- [ACTION ITEM]
Below are the entries to work from; restate word for word the portion that opens with the line containing "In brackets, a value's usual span" and closes with the line containing "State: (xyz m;", keeping both.

- [EXERCISE INPUT]
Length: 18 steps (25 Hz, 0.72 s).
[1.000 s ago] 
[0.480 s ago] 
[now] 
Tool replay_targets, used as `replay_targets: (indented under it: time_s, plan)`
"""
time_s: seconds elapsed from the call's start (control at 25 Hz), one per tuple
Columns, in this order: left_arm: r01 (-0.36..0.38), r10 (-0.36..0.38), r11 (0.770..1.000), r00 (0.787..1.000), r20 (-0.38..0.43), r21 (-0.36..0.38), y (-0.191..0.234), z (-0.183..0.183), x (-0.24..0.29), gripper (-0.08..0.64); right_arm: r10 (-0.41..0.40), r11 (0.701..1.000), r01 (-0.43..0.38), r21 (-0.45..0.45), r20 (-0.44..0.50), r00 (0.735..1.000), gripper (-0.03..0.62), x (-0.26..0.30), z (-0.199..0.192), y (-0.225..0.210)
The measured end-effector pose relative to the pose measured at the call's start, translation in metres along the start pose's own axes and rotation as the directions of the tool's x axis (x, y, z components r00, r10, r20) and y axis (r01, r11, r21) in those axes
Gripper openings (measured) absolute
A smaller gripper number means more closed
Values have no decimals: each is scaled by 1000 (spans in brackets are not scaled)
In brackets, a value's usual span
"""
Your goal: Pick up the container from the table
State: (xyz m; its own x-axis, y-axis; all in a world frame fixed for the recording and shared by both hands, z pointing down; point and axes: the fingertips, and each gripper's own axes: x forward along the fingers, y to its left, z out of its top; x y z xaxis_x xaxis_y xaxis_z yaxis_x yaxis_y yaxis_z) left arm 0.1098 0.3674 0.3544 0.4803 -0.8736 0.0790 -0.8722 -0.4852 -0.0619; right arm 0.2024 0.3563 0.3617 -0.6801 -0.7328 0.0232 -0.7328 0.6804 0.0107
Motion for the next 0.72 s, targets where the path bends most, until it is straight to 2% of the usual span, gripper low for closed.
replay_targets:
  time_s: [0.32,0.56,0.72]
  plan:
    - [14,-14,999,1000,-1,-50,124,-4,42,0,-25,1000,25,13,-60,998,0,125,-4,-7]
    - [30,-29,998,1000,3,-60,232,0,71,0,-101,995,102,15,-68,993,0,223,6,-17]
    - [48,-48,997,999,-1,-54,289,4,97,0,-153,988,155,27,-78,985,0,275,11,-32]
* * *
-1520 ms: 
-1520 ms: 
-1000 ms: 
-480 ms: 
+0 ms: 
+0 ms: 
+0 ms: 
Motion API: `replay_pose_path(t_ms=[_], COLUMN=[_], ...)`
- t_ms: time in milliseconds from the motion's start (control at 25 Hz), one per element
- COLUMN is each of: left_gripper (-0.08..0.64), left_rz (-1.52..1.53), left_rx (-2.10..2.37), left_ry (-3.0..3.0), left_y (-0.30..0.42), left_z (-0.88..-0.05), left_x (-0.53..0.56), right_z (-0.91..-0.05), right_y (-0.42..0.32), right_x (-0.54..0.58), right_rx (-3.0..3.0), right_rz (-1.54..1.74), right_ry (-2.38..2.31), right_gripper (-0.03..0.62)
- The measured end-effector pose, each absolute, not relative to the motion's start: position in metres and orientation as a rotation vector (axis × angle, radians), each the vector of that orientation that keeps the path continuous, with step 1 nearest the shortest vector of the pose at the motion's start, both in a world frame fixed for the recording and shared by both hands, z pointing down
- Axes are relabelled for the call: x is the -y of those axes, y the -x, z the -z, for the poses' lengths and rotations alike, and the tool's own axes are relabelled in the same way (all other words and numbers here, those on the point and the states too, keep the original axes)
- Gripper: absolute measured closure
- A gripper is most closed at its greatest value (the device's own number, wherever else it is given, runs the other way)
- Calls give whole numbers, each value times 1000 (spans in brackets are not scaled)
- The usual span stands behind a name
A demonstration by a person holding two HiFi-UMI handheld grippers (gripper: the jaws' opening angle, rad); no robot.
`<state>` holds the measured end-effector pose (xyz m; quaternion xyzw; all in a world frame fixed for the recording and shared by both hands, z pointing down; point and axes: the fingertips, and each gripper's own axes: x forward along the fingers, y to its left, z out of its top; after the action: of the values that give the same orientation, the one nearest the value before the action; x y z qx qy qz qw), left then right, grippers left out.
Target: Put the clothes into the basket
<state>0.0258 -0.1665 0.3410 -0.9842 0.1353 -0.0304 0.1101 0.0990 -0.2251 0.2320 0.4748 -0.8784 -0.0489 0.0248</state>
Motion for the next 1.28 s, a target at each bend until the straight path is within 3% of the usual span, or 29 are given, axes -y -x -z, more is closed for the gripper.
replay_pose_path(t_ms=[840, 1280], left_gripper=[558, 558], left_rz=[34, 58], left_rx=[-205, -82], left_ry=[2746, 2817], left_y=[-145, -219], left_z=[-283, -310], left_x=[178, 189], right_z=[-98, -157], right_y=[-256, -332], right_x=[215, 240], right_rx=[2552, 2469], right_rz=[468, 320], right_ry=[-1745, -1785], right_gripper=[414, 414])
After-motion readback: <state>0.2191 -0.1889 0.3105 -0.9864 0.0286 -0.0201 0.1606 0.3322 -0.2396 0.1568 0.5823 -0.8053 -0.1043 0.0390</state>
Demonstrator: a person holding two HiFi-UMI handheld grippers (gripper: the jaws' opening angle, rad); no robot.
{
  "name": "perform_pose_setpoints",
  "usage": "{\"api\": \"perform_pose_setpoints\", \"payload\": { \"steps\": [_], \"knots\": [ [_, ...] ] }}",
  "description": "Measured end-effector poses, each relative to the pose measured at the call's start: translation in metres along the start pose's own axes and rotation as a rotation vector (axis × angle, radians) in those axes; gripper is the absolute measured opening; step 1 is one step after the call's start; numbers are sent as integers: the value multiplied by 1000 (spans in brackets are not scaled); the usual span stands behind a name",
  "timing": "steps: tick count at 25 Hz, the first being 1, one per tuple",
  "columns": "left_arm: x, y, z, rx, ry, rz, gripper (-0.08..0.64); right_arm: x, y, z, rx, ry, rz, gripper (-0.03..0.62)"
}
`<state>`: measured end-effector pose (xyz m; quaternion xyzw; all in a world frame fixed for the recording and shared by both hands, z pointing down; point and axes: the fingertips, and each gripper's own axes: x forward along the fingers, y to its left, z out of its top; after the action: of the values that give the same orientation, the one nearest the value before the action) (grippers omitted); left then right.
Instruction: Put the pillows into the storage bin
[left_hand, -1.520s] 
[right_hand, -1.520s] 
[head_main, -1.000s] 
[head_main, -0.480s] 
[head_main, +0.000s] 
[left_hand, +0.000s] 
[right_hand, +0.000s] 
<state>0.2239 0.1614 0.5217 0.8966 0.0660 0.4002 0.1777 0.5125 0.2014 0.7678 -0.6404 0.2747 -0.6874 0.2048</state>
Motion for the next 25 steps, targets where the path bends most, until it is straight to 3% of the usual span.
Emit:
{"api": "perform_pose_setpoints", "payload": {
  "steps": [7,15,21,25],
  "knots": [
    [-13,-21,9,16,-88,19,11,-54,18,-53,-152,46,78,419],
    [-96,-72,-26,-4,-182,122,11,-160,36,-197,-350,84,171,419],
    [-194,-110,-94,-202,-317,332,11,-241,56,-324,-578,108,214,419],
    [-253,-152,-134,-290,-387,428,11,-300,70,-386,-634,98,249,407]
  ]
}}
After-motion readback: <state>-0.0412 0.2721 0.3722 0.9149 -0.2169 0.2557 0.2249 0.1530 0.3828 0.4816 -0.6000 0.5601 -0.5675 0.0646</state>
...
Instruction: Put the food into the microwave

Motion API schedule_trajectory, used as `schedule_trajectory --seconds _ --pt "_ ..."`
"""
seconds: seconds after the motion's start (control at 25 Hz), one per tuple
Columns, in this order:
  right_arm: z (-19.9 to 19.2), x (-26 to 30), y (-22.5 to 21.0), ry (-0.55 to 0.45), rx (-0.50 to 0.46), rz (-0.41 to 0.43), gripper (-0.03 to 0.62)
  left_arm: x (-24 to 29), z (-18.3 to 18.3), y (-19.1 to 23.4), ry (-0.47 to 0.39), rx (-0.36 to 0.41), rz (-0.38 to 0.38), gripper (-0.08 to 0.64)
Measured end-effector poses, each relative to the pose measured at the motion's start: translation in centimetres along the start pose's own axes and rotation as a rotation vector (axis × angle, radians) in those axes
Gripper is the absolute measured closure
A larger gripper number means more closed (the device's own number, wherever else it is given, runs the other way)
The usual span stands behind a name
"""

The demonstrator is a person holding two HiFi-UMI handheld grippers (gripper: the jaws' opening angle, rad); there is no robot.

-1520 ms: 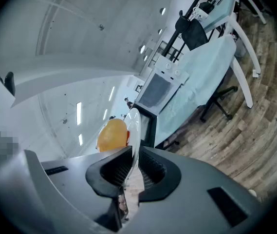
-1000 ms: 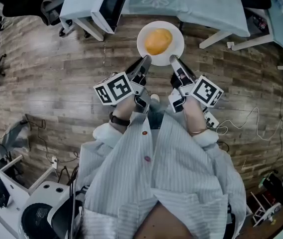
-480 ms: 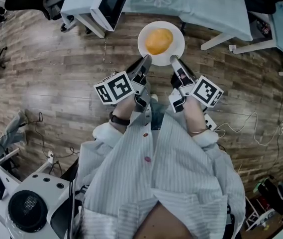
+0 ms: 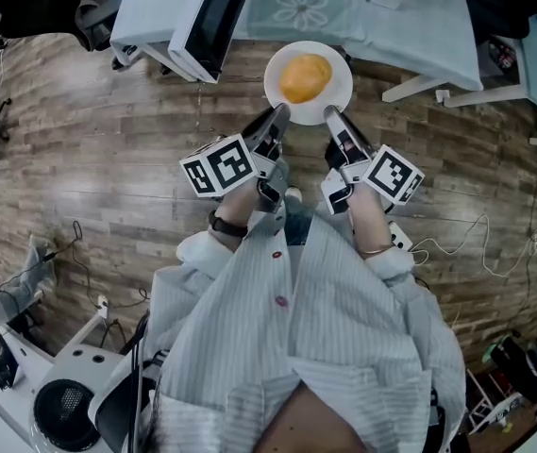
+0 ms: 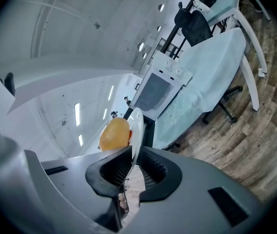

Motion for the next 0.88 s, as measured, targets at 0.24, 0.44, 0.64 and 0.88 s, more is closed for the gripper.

- [SOLUTION]
In brackets, a value's usual span
"""
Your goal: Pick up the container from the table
State: (xyz m; its own x-axis, y-axis; all in a world frame fixed for the recording and shared by both hands, z pointing down; point and axes: the fingertips, and each gripper's own axes: x forward along the fingers, y to its left, z out of its top; x y z xaxis_x xaxis_y xaxis_z yaxis_x yaxis_y yaxis_z) left arm 0.1098 0.3674 0.3544 0.4803 -0.8736 0.0790 -0.8722 -0.4852 -0.0619; right arm 0.2024 0.3563 0.3617 -0.6801 -0.7328 0.0232 -0.7328 0.6804 0.0107

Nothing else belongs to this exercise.